Under the Trump Administration, the Centers for Medicare & Medicaid Services (CMS) released new guidance in October 2018 which replaces the 2015 guidance. The most notable change pertains to the coverage requirement: The Trump Administration will consider the requirement that a comparable number of people be covered to be met if they have some form of coverage, regardless of whether it is as comprehensive and affordable as coverage available without a waiver. Further, CMS will consider the comprehensiveness and affordability requirements to be met if coverage that is simultaneously both affordable and comprehensive is available regardless of how many individuals are expected to enroll in such coverage; this is known as the new “access standard.” CMS will also no longer require assurances that each of the vulnerable subpopulations the Obama Administration targeted will be protected from any adverse changes. The new guidance states that CMS will still consider impacts to these populations, but CMS will more heavily weigh overall impacts to the population as a whole, allowing small detrimental effects to various subgroups to be permitted if it is believed the overall benefits to the larger population will be greater.

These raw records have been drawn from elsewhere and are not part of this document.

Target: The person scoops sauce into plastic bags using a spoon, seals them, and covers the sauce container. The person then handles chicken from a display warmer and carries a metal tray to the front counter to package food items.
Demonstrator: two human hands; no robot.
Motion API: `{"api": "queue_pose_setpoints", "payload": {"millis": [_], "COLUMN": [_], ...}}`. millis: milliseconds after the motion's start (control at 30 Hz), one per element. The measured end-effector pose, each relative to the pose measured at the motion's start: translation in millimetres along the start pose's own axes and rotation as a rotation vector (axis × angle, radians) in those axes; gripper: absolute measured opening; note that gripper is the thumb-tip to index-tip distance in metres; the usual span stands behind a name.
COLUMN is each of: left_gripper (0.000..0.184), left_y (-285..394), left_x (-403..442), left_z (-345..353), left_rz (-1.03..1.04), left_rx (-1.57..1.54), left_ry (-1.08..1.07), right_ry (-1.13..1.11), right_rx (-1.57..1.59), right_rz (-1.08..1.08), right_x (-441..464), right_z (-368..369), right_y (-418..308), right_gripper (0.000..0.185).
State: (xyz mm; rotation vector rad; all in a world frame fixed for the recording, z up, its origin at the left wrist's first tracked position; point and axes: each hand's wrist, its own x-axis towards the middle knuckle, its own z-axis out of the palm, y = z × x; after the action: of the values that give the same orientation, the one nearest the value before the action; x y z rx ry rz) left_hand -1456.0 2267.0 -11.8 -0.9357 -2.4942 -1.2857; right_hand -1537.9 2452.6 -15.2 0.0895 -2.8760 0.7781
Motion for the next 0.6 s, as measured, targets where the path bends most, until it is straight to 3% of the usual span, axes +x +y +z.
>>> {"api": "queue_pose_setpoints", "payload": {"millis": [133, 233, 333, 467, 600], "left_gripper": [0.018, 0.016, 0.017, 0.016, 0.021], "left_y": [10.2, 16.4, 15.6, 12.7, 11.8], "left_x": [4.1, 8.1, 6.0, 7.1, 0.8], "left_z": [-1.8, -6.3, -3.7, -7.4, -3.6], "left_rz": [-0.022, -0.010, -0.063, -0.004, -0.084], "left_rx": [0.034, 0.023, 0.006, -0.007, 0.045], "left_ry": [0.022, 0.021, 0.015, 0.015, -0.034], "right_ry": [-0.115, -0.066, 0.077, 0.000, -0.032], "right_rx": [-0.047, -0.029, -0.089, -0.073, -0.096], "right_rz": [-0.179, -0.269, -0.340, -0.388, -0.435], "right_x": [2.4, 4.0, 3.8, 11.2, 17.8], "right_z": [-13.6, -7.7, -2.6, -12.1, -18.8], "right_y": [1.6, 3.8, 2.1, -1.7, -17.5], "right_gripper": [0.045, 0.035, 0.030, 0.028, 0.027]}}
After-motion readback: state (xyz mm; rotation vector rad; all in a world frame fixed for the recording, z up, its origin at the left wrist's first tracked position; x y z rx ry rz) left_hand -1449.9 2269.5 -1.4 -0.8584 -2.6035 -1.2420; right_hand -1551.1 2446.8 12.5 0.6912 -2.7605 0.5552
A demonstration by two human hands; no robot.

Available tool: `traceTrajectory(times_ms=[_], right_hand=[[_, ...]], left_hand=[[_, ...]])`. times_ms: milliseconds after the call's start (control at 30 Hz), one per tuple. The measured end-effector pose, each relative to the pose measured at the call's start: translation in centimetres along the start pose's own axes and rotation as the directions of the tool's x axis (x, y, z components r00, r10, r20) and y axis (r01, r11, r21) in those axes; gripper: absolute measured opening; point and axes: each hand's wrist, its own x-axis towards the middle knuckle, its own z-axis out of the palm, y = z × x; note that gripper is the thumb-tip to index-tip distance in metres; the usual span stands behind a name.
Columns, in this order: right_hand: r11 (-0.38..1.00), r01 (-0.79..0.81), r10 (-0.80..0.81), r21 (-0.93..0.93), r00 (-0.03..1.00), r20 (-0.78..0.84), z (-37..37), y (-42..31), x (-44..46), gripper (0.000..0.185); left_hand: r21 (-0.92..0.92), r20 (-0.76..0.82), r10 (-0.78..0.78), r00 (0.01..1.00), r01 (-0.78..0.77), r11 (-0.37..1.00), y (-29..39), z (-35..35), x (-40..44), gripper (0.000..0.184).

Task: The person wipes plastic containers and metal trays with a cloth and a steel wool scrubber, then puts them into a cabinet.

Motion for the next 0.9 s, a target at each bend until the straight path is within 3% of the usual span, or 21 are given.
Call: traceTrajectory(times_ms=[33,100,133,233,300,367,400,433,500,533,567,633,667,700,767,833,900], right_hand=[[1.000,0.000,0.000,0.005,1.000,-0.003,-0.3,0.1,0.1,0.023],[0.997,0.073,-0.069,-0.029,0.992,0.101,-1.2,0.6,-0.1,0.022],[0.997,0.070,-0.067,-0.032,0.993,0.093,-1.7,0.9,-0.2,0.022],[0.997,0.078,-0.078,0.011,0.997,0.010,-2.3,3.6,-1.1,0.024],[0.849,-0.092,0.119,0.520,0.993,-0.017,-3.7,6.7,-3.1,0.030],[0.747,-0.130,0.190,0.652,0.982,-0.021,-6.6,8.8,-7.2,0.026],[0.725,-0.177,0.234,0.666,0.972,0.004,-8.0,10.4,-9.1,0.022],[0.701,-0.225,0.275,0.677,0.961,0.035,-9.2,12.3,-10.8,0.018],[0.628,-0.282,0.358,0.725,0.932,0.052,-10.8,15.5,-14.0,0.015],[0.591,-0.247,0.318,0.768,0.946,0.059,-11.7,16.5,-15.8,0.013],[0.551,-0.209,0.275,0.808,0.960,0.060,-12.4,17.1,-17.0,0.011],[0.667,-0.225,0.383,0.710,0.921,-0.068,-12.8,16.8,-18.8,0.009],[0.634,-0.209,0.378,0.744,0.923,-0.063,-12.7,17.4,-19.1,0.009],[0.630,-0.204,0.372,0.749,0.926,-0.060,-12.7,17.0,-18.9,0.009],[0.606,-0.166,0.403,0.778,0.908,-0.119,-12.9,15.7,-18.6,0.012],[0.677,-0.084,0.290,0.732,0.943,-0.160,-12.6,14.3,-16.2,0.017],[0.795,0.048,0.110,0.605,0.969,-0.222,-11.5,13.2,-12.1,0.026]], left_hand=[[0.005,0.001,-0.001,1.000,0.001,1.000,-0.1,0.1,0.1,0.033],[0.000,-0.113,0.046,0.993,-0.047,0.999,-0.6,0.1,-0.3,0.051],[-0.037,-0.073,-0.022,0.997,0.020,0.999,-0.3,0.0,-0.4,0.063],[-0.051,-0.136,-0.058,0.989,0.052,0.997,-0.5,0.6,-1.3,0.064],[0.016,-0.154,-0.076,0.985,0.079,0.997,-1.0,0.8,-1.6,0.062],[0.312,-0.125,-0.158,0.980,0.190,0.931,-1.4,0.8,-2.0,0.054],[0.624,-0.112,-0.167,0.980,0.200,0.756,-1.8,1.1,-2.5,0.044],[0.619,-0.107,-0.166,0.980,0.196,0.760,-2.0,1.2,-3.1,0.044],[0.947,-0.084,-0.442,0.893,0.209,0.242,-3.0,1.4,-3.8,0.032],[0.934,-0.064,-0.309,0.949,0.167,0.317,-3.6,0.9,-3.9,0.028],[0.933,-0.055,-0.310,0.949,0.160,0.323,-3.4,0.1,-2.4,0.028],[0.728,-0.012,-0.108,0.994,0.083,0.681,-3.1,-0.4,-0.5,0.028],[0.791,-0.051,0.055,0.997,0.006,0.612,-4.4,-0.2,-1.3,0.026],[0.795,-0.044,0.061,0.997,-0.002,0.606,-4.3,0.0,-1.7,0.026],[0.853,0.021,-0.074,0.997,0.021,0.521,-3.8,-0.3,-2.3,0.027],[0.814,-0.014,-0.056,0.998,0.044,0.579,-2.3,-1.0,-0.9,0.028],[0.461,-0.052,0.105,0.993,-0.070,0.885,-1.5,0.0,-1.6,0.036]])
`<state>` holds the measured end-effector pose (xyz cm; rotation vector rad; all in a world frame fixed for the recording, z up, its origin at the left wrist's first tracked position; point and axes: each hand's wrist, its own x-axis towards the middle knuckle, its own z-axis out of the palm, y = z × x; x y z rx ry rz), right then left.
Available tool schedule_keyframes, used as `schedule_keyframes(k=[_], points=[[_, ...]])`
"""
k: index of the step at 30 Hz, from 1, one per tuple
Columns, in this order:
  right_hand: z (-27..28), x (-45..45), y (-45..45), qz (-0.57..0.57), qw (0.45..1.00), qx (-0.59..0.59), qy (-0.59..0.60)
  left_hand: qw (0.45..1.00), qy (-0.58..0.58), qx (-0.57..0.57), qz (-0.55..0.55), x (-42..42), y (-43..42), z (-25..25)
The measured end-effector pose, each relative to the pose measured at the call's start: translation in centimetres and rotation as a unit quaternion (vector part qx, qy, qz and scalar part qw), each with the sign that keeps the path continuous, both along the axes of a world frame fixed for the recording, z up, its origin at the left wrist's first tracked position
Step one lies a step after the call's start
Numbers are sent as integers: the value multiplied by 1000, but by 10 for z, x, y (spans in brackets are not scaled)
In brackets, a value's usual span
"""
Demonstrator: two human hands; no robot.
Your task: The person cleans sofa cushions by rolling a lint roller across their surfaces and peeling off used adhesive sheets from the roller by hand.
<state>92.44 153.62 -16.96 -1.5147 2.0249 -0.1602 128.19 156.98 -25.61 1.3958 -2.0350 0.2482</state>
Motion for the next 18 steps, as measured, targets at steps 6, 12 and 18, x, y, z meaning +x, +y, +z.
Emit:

CMS will also now allow a waiver under which there may be increases to the federal deficit in a single year, so long as there is no net increase over the course of the waiver. Last, while the law requires that states pass a law authorizing such a plan, states will be able to satisfy the requirement through the combination of a state law and regulation or executive order.

The secretaries of HHS and the Treasury have six months to review applications once all necessary information has been provided. If all of the requirements are met, the waiver may be approved, but there is no guarantee of approval, even if all necessary conditions are fulfilled. Approved waivers will be granted for up to five years, but states may request a renewal which will, by default, be considered granted unless the Secretary of HHS provides a denial in writing within 90 days of a renewal request.